I recently heard a podcast where the "Armchair Expert" encouraged listeners to get a will through a particular online do-it-yourself platform. I wasn't impressed. Without being well-acquainted with the particular platform being promoted, it is safe to say that a fill-in-the-blank document cannot account for the intricacies of a person's life in the same way that a skilled estate planning attorney can. How do clients ask questions? How do they get clarification to make sure they understand their documents? And how does the end product reflect a complete picture of the clients' history and priorities and hopes for the future? I do not believe it can. You need an attorney for that.

And not just any attorney will do. I'll illustrate with an example: A couple recently contacted me to review their trust. It had a been a few years, and in light of the COVID pandemic, they wanted to ensure that it would work in the way they anticipated should anything happen to them. Their trust was created by an attorney who lived on their street, who I gathered was not technically an estate planning attorney. But he drew up a simple, straightforward trust for their simple, straightforward situation.

It turns out, however, that he missed something. This couple wanted their estate to ultimately be distributed among their five grown children, outright and free of trust. One of their adult daughters, however, receives government benefits due to a disability, benefits which she qualifies for only so long as she holds almost no other assets in her name. If she one day receives an inheritance, this woman will be cut off from the benefits that have sustained her for many years.

My clients were shocked to hear this.
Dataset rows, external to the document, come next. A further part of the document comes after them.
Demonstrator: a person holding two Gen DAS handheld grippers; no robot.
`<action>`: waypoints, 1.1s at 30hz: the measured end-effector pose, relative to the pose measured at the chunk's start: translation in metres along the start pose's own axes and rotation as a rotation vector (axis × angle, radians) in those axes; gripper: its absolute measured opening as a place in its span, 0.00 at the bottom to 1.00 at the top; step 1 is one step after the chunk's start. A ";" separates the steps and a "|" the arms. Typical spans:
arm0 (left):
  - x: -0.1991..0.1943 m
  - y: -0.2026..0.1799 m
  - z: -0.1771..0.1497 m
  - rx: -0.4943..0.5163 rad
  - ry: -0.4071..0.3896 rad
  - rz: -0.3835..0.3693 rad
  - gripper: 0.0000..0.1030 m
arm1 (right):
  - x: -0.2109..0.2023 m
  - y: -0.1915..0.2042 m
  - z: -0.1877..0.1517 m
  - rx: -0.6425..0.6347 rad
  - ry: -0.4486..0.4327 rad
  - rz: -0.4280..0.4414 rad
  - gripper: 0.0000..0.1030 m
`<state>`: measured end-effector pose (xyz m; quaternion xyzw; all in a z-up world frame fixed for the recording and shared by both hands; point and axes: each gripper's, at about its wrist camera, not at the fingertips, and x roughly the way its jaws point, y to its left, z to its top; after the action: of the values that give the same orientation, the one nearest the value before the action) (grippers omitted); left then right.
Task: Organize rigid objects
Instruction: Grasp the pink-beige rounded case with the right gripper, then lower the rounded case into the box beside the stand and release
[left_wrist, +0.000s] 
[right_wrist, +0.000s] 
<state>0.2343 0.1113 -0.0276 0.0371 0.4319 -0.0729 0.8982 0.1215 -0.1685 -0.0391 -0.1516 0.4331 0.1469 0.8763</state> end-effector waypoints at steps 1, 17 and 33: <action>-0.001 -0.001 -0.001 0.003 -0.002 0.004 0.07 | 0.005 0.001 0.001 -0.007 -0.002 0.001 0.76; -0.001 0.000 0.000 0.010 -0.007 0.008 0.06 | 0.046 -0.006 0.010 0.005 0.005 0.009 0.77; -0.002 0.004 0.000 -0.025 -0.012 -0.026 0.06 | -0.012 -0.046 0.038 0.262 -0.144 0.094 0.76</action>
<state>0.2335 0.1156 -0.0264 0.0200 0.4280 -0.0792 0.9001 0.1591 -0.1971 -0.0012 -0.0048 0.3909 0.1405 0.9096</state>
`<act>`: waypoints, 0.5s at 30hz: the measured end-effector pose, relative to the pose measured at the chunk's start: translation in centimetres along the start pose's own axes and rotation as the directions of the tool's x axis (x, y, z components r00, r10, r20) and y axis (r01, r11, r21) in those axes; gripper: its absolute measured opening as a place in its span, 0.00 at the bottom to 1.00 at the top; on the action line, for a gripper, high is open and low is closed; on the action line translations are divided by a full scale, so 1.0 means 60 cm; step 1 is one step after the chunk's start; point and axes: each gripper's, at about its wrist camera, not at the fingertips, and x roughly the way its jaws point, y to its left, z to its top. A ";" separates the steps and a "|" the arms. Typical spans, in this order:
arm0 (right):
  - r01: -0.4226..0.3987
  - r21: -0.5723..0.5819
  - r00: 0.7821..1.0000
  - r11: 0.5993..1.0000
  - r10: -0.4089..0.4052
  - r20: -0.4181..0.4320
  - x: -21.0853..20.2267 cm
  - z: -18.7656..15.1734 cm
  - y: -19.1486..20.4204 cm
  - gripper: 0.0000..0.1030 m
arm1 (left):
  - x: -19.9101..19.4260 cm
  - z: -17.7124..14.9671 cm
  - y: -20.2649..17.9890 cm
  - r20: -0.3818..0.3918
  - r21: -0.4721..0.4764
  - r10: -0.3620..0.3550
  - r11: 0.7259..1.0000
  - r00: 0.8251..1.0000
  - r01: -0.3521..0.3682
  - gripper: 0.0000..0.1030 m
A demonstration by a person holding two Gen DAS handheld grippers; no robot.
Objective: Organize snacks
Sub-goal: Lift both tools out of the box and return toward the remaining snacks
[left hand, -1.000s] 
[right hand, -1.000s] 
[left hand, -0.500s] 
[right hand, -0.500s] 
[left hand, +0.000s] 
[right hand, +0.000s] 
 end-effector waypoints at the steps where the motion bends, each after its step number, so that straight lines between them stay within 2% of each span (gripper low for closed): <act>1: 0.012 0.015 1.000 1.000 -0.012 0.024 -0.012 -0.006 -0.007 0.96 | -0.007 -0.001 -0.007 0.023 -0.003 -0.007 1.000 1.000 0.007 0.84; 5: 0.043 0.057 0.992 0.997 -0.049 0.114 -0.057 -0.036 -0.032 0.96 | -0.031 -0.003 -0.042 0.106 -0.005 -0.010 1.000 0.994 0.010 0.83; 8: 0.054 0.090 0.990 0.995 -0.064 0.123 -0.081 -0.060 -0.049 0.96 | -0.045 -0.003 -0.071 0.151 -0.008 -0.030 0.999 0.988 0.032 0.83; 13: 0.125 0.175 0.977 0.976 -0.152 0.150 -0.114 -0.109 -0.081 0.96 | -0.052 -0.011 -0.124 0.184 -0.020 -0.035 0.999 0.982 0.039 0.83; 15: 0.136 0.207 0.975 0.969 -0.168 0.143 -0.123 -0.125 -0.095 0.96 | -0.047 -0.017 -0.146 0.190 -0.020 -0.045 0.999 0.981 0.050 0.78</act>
The very document that they believed would provide their descendants a wonderful, welcomed inheritance was actually setting up one child for failure. We fixed this, of course, with a simple amendment that directed one share into a special needs trust to benefit their daughter without cutting off her government support. My clients were relieved, and I was happy to help.

I imagine that this is not the only family who has been walking around with a false sense of security thanks to an improperly drafted estate plan. I understand how going through the effort of setting up a trust gives a person the sense that their assets are protected, their descendants will be taken care of, and that there will be no need for a probate court to get involved in their estate. But if poorly drafted or never funded, a trust might not do any of those things.

It is worth your time to call an attorney to set up (or clean up) your estate plan. It will be time and money well spent if you can walk away with peace of mind that is actually justified. Give me a call today.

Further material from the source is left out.